Re: ICE + XSK ZC - page faults on 6.1 LTS when process exits?

Alasdair McWilliam <alasdair.mcwilliam@xxxxxxxxxxx> · Thu, 5 Sep 2024 13:50:07 +0100

On 04/09/2024 11:30, Maciej Fijalkowski wrote:
> On Mon, Sep 02, 2024 at 04:09:33PM +0000, Alasdair McWilliam wrote:
>> Good evening,
>>
>> Looks like commit a62c50545b4d is the culprit.
>>
>> I've produced a production-grade build of kernel 6.1.95 with commit
>> a62c50545b4d backed out. Seems I can no longer trigger the fault. I can
>> kill -9 the process while pushing 50Gbps / 14Mpps and the process is
>> just restarted and resumes like it should.
>>
>> I'm going to back out the same commit from 6.1.106 for our production
>> builds and verify that fixes the issue there too.
>>
>> Can you advise if this will be reversed in future commits, or if you
>> have an alternate fix in the wings?
> 
> We've been working recently on somewhat related issues and it looks like
> not every commit from [0] has been backported.
> 
> $ git log --oneline v6.1.103..v6.1.104 drivers/net/ethernet/intel/ice/
> 5a80b682e3e1 ice: add missing WRITE_ONCE when clearing ice_rx_ring::xdp_prog
> 8782f0fcb19d ice: replace synchronize_rcu with synchronize_net
> 15115033f056 ice: don't busy wait for Rx queue disable in ice_qp_dis()
> 3dbc58774e58 ice: respect netif readiness in AF_XDP ZC related ndo's
> 
> can you apply the rest of it on top of 6.1.107 and see the result?
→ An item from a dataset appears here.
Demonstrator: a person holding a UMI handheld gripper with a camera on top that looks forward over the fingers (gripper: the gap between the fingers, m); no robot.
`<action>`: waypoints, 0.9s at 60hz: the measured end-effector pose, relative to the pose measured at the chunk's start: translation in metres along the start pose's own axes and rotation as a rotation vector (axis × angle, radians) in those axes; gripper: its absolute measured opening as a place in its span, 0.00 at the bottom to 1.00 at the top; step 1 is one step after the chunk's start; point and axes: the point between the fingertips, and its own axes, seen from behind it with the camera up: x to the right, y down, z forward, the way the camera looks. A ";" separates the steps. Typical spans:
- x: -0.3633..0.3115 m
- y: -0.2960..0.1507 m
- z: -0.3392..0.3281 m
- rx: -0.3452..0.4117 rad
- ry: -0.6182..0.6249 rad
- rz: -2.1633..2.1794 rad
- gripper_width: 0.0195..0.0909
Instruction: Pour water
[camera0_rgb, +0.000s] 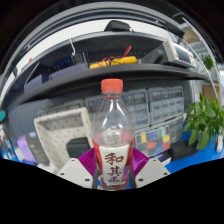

The first one I've attempted doesn't apply cleanly to 6.1.107.

Eg: d59227179949 ("ice: modify error handling when setting XSK pool in
ndo_bpf"). The above looks to have been based on code from around 6.8 or
6.9 where the makeup of routines like ice_qp_ena() has changed. Looks
like this happened around a292ba981324 ("ice: make ice_vsi_cfg_txq()
static").

Should I try and apply a292ba981324 as well?